944 F.3d 750
8th Cir.2019Background:
- This fee dispute arises from the EEOC’s decade-long suit against CRST for sex harassment and related claims; earlier proceedings resulted in multiple appeals and remands.
- The district court initially awarded CRST $4,694,442.14 in attorney’s fees and costs; the Eighth Circuit reversed portions of that award and remanded for particularized findings.
- The Supreme Court in CRST III held a merits ruling is not required for a defendant to be a "prevailing party" under § 2000e-5(k) and remanded for proceedings consistent with that holding.
- On remand the district court (after a claim-by-claim review) concluded most of the EEOC’s individual claims were frivolous, unreasonable, or groundless under Christiansburg, in part because the EEOC failed to satisfy presuit obligations and failed to properly plead a pattern-or-practice claim.
- Applying Fox, the district court used a practical allocation method (subtracting previously excluded amounts and averaging fees per claim-type) to calculate a reduced award of $3,317,289.67.

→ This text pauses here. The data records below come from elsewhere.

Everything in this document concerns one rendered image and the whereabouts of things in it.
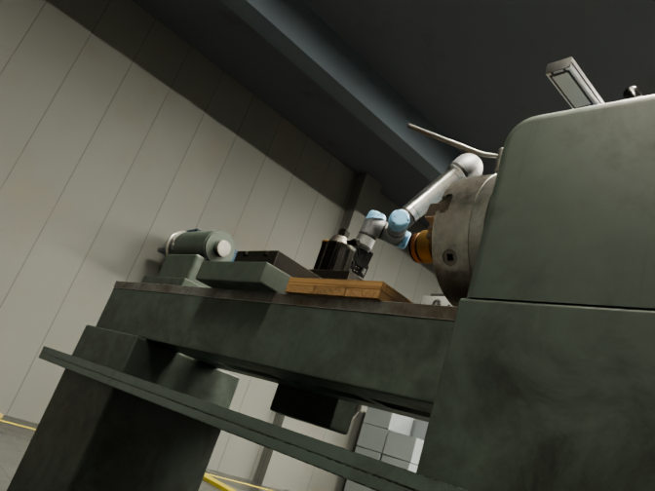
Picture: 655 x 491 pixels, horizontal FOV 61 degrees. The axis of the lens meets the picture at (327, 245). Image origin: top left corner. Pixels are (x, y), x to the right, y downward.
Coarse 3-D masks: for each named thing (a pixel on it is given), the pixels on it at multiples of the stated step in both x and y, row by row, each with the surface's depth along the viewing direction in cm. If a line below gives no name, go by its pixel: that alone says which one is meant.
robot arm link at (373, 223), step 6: (372, 210) 220; (366, 216) 221; (372, 216) 219; (378, 216) 218; (384, 216) 220; (366, 222) 219; (372, 222) 218; (378, 222) 218; (384, 222) 218; (366, 228) 218; (372, 228) 218; (378, 228) 217; (366, 234) 217; (372, 234) 217; (378, 234) 218
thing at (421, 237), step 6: (414, 234) 137; (420, 234) 135; (426, 234) 133; (414, 240) 135; (420, 240) 134; (426, 240) 132; (408, 246) 136; (414, 246) 135; (420, 246) 133; (426, 246) 132; (414, 252) 135; (420, 252) 133; (426, 252) 132; (414, 258) 136; (420, 258) 134; (426, 258) 133; (432, 258) 132
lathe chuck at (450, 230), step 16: (480, 176) 121; (448, 192) 120; (464, 192) 117; (448, 208) 117; (464, 208) 114; (448, 224) 115; (464, 224) 112; (432, 240) 117; (448, 240) 114; (464, 240) 112; (464, 256) 112; (448, 272) 116; (464, 272) 113; (448, 288) 118; (464, 288) 115
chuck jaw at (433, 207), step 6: (444, 198) 120; (450, 198) 119; (432, 204) 124; (438, 204) 123; (444, 204) 119; (432, 210) 123; (444, 210) 118; (426, 216) 123; (432, 216) 122; (432, 222) 124; (432, 228) 126
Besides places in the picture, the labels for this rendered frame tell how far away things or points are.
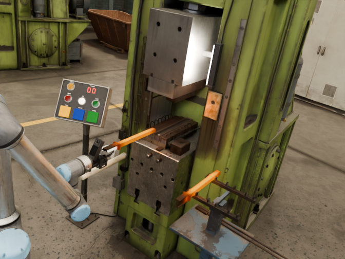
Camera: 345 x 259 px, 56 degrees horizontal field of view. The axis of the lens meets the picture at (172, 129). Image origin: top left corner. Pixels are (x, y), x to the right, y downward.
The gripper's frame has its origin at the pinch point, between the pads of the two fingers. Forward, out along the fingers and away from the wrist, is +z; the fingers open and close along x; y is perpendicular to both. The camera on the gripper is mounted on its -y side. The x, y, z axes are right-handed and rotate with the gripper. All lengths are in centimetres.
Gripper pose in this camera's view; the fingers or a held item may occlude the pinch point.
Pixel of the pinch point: (114, 146)
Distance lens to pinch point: 183.4
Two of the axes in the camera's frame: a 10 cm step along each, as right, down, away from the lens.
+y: -1.4, 8.9, 4.4
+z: 5.6, -3.0, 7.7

- The Eighth Circuit affirmed, holding the district court did not abuse its discretion in applying Christiansburg or Fox or in computing the fee award.
Issues:
| Issue | Plaintiff's Argument (EEOC) | Defendant's Argument (CRST) | Held |
|---|---|---|---|
| Whether the district court properly found many EEOC claims frivolous under Christiansburg | EEOC reasonably believed it satisfied presuit duties and had bases for merits, including pattern-or-practice | EEOC wholly failed presuit duties; many claims lacked legal basis or proper pleading (pattern-or-practice) | Affirmed: district court did not abuse discretion; most claims met Christiansburg (frivolous/unreasonable/groundless) |
| Whether CRST met Fox’s "but-for"/allocation requirement to recover fees only for frivolous claims | EEOC: CRST lacks per-claim time records; claims are intertwined so fees cannot be isolated | CRST: district-court averaging/subtraction method reasonably approximates fees allocable to frivolous claims | Affirmed: Fox allows "rough justice" estimates; district court’s method and documentation were adequate |
| Whether EEOC properly pleaded and could rely on a pattern-or-practice theory | EEOC: it reasonably sought relief under a pattern-or-practice framework | CRST: EEOC never properly pled a §707/pattern-or-practice claim; reliance on it rendered related claims frivolous | Affirmed: court agreed EEOC failed to plead pattern-or-practice; claims premised on it could be deemed frivolous |
| Whether the fee calculation (method and reductions) abused the court’s discretion | EEOC: allocation was effectively pro rata and overbroad; insufficient detail | CRST: court followed remand instructions, excluded amounts previously disallowed, and applied commonsense averages | Affirmed: calculation was within discretion, adequately explained, and avoided burdensome micromanagement |
Key Cases Cited
- CRST Van Expedited, Inc. v. EEOC, 136 S. Ct. 1642 (2016) (Supreme Court: a merits ruling is not required for a defendant to be a "prevailing party" under § 2000e-5(k))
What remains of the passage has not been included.